Some of the sub-narratives work better than others. The Bittu track is blatantly sentimental, the scowling thug gently steering the chatty young girl out of trouble. The Rahul-Sheeja bits derive excitement from their collisions with the other plots. Rao is funny as the hopeless romantic who can’t say no to the woman who’s not only married but has a child, but it’s difficult to get a read on Pinky, who spends the whole film in tears or close to it. In a film full of men coming to the rescue of women, Sattu’s relationship with a no-nonsense nurse (Shalini Vatsa) is a welcome reversal, with the gangster made a little more human by her kindness.
The only pairing that really sparkles is Akash and Shruti. Their first scene is wonderful—she thinks he’s taken the video and is there to blackmail her; even as she starts hitting him, he can’t stop laughing. Malhotra somehow makes her status-obsessed, honest-to-a-fault character winsome. Shruti is blithely blunt, telling Akash “You’re really not photogenic at all” when they first meet (she means he looks better in person). Even better is her frank assessment of his prospects: “The problem isn’t that you aren’t rich. It’s that you will never be rich.” Akash accepts all this with a rueful smile—he loves her but, unlike most Hindi film heroes, he doesn’t want to burden her with that.
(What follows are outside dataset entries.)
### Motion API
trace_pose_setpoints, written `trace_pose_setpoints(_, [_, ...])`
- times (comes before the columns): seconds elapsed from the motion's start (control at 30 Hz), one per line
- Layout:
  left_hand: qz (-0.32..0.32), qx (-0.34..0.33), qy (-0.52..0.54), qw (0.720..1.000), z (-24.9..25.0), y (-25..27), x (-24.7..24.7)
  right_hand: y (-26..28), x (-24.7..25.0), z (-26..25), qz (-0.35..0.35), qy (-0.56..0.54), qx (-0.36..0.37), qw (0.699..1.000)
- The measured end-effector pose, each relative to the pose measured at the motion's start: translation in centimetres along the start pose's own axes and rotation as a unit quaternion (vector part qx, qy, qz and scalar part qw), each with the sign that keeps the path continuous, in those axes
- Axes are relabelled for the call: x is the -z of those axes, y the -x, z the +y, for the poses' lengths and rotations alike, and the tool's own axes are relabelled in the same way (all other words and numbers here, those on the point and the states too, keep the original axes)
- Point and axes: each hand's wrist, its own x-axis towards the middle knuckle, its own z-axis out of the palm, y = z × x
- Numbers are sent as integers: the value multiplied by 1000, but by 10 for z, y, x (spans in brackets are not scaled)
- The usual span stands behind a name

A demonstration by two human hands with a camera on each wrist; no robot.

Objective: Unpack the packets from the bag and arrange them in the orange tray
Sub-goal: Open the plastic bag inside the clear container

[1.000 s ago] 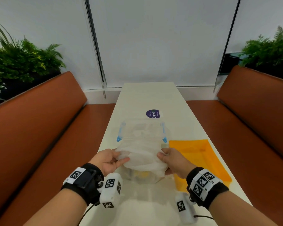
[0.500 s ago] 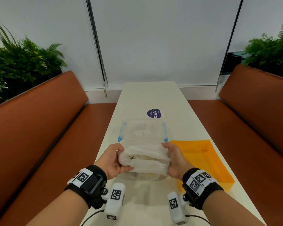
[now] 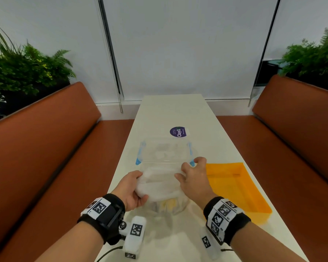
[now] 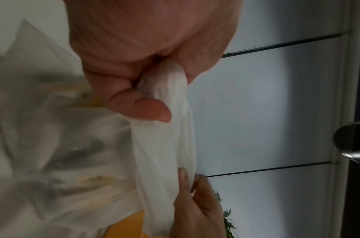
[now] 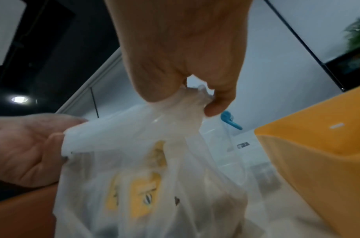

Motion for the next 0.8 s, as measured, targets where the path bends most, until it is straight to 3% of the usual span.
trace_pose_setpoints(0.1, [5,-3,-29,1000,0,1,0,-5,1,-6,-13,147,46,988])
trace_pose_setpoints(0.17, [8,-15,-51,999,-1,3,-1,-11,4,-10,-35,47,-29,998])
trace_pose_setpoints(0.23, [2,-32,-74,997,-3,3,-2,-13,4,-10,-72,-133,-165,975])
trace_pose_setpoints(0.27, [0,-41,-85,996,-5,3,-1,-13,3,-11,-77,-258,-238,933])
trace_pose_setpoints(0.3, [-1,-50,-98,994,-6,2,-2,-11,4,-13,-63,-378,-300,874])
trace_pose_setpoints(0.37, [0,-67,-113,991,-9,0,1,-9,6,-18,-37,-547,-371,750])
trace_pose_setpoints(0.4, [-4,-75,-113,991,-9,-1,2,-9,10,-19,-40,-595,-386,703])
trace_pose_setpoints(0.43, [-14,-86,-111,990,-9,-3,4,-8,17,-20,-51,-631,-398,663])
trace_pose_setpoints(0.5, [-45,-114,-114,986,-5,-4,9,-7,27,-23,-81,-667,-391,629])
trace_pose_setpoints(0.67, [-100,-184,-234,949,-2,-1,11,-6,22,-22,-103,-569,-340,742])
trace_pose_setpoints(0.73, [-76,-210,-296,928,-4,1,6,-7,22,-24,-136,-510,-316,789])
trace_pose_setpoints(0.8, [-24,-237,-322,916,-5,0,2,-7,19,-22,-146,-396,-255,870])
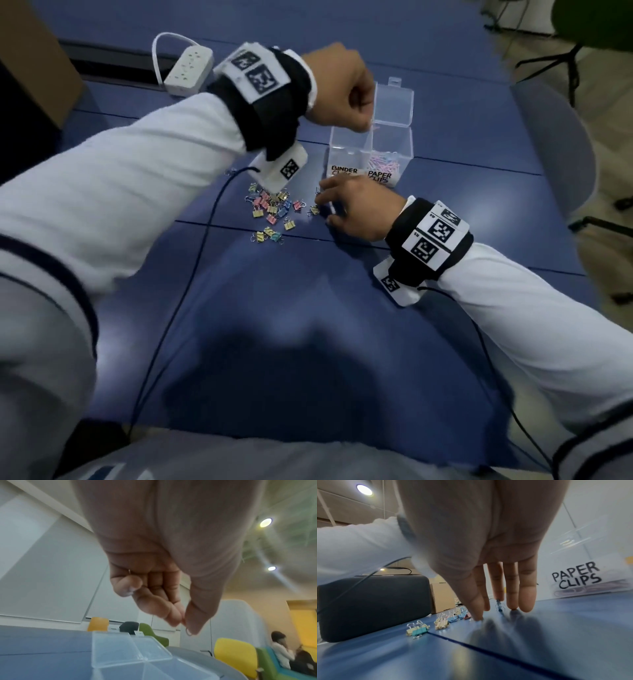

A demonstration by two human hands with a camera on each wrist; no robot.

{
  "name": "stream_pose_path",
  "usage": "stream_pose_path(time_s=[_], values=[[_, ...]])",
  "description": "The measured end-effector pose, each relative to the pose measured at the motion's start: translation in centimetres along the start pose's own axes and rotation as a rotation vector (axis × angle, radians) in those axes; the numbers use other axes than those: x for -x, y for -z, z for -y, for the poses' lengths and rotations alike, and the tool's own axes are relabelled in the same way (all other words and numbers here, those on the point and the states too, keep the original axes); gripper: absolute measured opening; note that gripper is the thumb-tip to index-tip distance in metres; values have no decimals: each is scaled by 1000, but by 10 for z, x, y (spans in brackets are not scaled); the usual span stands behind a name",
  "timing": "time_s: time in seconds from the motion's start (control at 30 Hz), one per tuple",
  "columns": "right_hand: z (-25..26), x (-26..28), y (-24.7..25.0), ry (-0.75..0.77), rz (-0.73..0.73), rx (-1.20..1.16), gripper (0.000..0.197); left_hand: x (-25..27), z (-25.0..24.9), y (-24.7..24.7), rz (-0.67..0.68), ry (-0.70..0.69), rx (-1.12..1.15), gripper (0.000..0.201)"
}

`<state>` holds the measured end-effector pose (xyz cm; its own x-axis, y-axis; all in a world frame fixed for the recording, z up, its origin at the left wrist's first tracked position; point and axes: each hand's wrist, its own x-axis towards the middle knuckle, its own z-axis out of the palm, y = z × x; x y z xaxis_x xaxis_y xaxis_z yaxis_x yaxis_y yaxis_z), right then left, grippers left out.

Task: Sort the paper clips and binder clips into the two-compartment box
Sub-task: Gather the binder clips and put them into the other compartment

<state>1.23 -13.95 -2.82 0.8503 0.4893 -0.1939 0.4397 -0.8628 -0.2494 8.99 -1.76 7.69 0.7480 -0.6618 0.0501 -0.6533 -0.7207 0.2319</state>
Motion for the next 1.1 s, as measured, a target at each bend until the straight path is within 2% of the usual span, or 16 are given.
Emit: stream_pose_path(time_s=[0.17,0.3,0.43,0.53,0.7,0.77,0.93,1.1], values=[[-4,14,-1,30,-20,16,28,-49,-17,-25,51,-18,-37,19],[-7,19,-3,63,-57,-1,28,-43,0,-31,58,-15,-41,20],[-9,19,2,67,-94,-44,37,3,32,-19,-6,26,1,18],[-4,12,6,83,-100,-34,36,52,66,-16,-45,153,8,14],[5,-10,5,63,-47,1,29,115,121,-37,169,388,-64,28],[8,-16,5,45,-46,-20,28,126,129,-47,203,421,-52,32],[14,-21,7,-25,-97,-155,24,124,125,-62,176,322,-25,36],[10,-19,0,-142,-98,-302,16,113,104,-68,233,225,40,36]])
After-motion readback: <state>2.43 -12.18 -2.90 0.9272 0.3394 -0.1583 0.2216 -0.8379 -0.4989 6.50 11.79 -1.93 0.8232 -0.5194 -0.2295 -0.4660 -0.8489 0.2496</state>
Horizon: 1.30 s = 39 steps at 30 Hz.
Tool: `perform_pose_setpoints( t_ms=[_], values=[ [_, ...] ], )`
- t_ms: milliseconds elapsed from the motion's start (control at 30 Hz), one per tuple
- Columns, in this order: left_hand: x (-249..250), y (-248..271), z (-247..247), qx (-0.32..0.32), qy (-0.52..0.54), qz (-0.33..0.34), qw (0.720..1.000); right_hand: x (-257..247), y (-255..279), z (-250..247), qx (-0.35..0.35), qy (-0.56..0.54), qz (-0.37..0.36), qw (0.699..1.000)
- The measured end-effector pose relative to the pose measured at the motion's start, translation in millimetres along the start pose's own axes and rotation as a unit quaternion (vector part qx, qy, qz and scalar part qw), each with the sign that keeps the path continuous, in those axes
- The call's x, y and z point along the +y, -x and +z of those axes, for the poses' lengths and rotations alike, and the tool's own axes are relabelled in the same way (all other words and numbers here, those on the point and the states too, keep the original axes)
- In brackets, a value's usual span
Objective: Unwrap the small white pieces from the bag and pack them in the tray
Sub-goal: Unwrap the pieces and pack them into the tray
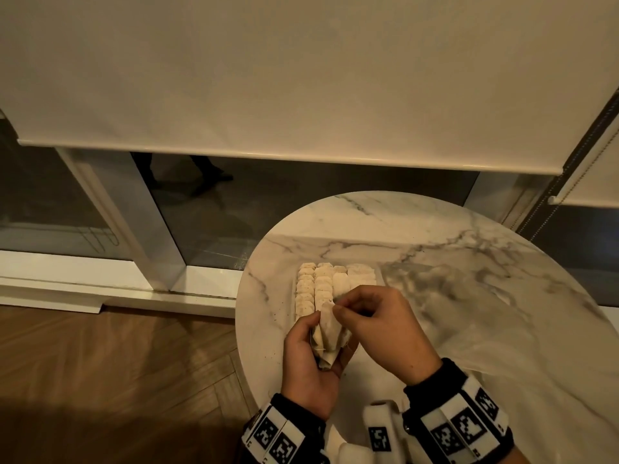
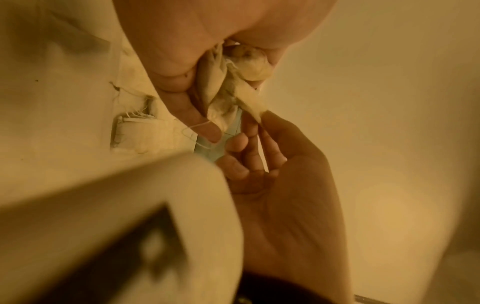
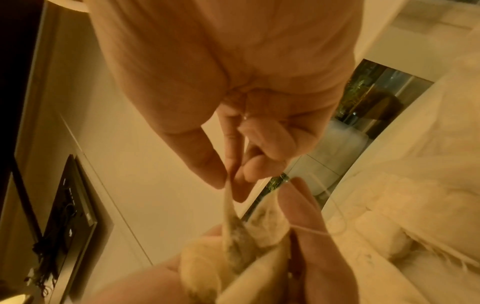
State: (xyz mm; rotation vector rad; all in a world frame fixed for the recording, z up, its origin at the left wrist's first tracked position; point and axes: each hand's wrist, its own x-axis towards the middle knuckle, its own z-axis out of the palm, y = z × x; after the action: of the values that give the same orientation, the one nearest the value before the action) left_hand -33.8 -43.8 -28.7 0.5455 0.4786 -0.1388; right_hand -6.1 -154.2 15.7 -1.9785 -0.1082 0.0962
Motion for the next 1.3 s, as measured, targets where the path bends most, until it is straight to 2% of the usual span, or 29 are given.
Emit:
perform_pose_setpoints(
  t_ms=[300, 467, 567, 700, 833, 967, 1300],
  values=[
    [7.4, -6.6, -9.3, 0.024, 0.067, -0.058, 0.996, -15.9, -4.3, -11.8, -0.03, -0.157, -0.011, 0.987],
    [14.2, -10.0, -19.2, 0.041, 0.081, -0.068, 0.994, -18.7, -27.2, -25.6, 0.001, -0.146, -0.022, 0.989],
    [19.1, -12.7, -23.5, 0.048, 0.083, -0.062, 0.993, -10.2, -55.2, -29.0, 0.008, -0.095, 0.009, 0.995],
    [21.4, -15.4, -25.1, 0.057, 0.088, -0.061, 0.993, 8.5, -97.0, -23.0, -0.038, 0.017, 0.085, 0.996],
    [20.3, -15.7, -24.9, 0.064, 0.083, -0.067, 0.992, 29.6, -124.9, -8.5, -0.096, 0.17, 0.145, 0.97],
    [20.8, -14.1, -23.8, 0.057, 0.081, -0.067, 0.993, 46.2, -137.8, 6.9, -0.153, 0.23, 0.192, 0.942],
    [30.3, -13.9, -23.8, 0.052, 0.083, -0.062, 0.993, 59.8, -161.2, 28.1, -0.065, 0.239, 0.216, 0.944]
  ],
)
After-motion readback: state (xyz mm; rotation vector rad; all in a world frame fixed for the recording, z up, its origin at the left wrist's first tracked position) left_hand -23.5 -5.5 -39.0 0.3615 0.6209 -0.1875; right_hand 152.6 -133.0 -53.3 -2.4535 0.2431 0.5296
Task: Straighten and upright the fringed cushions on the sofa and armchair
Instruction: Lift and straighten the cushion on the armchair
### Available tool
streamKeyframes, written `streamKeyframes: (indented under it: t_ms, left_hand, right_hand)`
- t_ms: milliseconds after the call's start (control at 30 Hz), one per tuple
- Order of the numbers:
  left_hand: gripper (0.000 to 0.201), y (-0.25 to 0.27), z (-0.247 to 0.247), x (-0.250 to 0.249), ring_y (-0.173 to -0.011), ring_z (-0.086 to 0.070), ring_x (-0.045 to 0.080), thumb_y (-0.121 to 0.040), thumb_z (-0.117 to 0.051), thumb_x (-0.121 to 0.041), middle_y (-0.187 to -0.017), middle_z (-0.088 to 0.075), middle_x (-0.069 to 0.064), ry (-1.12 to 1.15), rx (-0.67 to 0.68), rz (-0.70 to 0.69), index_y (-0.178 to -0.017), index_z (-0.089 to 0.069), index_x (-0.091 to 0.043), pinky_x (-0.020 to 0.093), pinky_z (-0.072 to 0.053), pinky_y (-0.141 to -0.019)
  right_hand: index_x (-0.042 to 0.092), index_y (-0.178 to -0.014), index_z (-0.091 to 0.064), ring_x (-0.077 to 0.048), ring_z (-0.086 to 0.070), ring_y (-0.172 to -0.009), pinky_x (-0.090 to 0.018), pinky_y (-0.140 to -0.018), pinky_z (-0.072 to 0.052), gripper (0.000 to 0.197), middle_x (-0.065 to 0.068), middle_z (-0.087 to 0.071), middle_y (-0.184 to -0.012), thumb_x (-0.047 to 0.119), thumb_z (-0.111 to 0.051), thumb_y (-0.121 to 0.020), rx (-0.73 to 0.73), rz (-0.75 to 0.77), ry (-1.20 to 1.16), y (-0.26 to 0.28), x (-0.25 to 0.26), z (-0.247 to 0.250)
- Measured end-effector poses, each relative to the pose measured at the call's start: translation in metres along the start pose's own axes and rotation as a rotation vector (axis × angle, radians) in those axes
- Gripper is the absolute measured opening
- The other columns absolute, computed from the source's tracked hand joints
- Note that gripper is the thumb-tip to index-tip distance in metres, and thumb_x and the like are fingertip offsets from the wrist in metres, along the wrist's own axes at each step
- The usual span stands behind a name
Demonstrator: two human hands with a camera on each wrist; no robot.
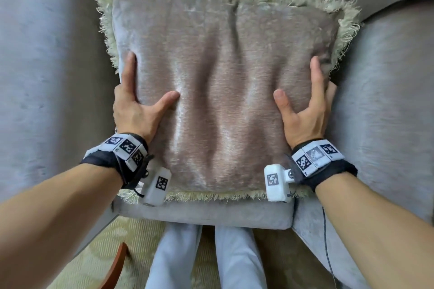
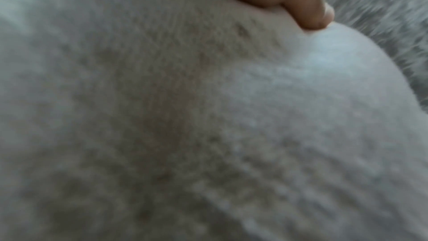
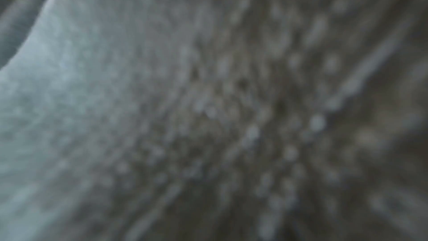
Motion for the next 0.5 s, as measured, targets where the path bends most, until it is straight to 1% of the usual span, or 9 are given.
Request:
streamKeyframes:
  t_ms: [100,133,200,267,300,333,400,433,500]
  left_hand:
    - [0.105,-0.003,0.02,-0.032,-0.12,-0.041,-0.025,-0.064,-0.085,-0.057,-0.127,-0.043,-0.038,0.066,-0.076,-0.091,-0.153,-0.029,-0.053,0.01,-0.03,-0.109]
    - [0.106,-0.004,0.026,-0.044,-0.124,-0.039,-0.024,-0.066,-0.085,-0.054,-0.133,-0.042,-0.035,0.09,-0.097,-0.131,-0.155,-0.029,-0.049,0.01,-0.03,-0.111]
    - [0.108,-0.006,0.034,-0.067,-0.133,-0.035,-0.021,-0.068,-0.086,-0.045,-0.144,-0.04,-0.026,0.145,-0.139,-0.235,-0.159,-0.028,-0.032,0.012,-0.026,-0.115]
    - [0.109,-0.009,0.039,-0.086,-0.133,-0.03,-0.024,-0.07,-0.085,-0.036,-0.139,-0.039,-0.021,0.181,-0.176,-0.343,-0.159,-0.027,-0.013,0.008,-0.022,-0.114]
    - [0.109,-0.012,0.041,-0.096,-0.132,-0.029,-0.025,-0.071,-0.085,-0.035,-0.137,-0.038,-0.019,0.19,-0.197,-0.401,-0.158,-0.025,-0.006,0.007,-0.02,-0.114]
    - [0.11,-0.016,0.04,-0.104,-0.133,-0.028,-0.025,-0.072,-0.084,-0.036,-0.136,-0.037,-0.017,0.197,-0.211,-0.451,-0.157,-0.024,-0.001,0.008,-0.02,-0.114]
    - [0.112,-0.029,0.034,-0.117,-0.134,-0.029,-0.022,-0.074,-0.084,-0.042,-0.135,-0.036,-0.014,0.22,-0.213,-0.512,-0.156,-0.023,0.004,0.011,-0.021,-0.116]
    - [0.113,-0.038,0.029,-0.12,-0.135,-0.03,-0.02,-0.074,-0.084,-0.047,-0.135,-0.036,-0.013,0.234,-0.21,-0.524,-0.155,-0.023,0.004,0.013,-0.021,-0.117]
    - [0.116,-0.055,0.016,-0.122,-0.136,-0.031,-0.015,-0.072,-0.083,-0.056,-0.135,-0.036,-0.01,0.251,-0.193,-0.526,-0.156,-0.025,0.0,0.018,-0.022,-0.118]
  right_hand:
    - [0.01,-0.154,-0.039,-0.023,-0.041,-0.14,-0.028,-0.12,-0.028,0.093,-0.015,-0.041,-0.143,0.066,-0.063,-0.084,-0.08,0.114,-0.021,-0.012,0.038,0.021]
    - [0.008,-0.154,-0.039,-0.024,-0.042,-0.139,-0.031,-0.119,-0.03,0.093,-0.015,-0.042,-0.143,0.065,-0.063,-0.085,-0.114,0.15,-0.025,-0.017,0.05,0.029]
    - [0.002,-0.153,-0.037,-0.015,-0.04,-0.136,-0.031,-0.118,-0.029,0.092,-0.007,-0.044,-0.147,0.06,-0.062,-0.087,-0.191,0.224,-0.023,-0.026,0.07,0.044]
    - [-0.005,-0.15,-0.035,-0.004,-0.036,-0.137,-0.03,-0.117,-0.026,0.091,0.002,-0.04,-0.149,0.058,-0.059,-0.09,-0.269,0.3,-0.03,-0.034,0.083,0.057]
    - [-0.009,-0.149,-0.035,-0.002,-0.034,-0.138,-0.029,-0.116,-0.026,0.092,0.001,-0.039,-0.149,0.059,-0.057,-0.091,-0.31,0.337,-0.047,-0.039,0.088,0.062]
    - [-0.011,-0.147,-0.035,-0.003,-0.035,-0.139,-0.028,-0.116,-0.027,0.092,-0.003,-0.04,-0.148,0.059,-0.056,-0.092,-0.344,0.364,-0.06,-0.044,0.09,0.065]
    - [-0.013,-0.146,-0.035,-0.01,-0.038,-0.137,-0.029,-0.115,-0.027,0.091,-0.009,-0.041,-0.148,0.058,-0.055,-0.093,-0.378,0.387,-0.058,-0.055,0.089,0.065]
    - [-0.012,-0.147,-0.034,-0.01,-0.037,-0.137,-0.031,-0.116,-0.027,0.09,-0.009,-0.041,-0.149,0.057,-0.056,-0.093,-0.381,0.383,-0.054,-0.061,0.085,0.062]
    - [-0.008,-0.149,-0.033,-0.006,-0.034,-0.139,-0.033,-0.117,-0.026,0.09,-0.012,-0.041,-0.151,0.057,-0.056,-0.092,-0.376,0.357,-0.059,-0.071,0.071,0.054]
Point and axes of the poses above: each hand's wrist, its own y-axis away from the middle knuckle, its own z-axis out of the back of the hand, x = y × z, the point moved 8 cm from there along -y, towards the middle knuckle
The whimsicality that’s become such a big part of Basu’s filmmaking since Barfi pervades every scene here. This might not have been a problem had the musical jokes and whacky frames been woven around something substantial. But Ludo is all filling, no pastry. It’s not clear that Basu has an exit plan, or even wants these stories to end. And so we get two quasi-Mexican standoffs, the cinephile director’s way out of screenplay trouble. In Barfi and Jagga Jasoos, there was a central quest; here there’s a maze. Despite the many incidental pleasures on offer, Ludo gets lost in itself.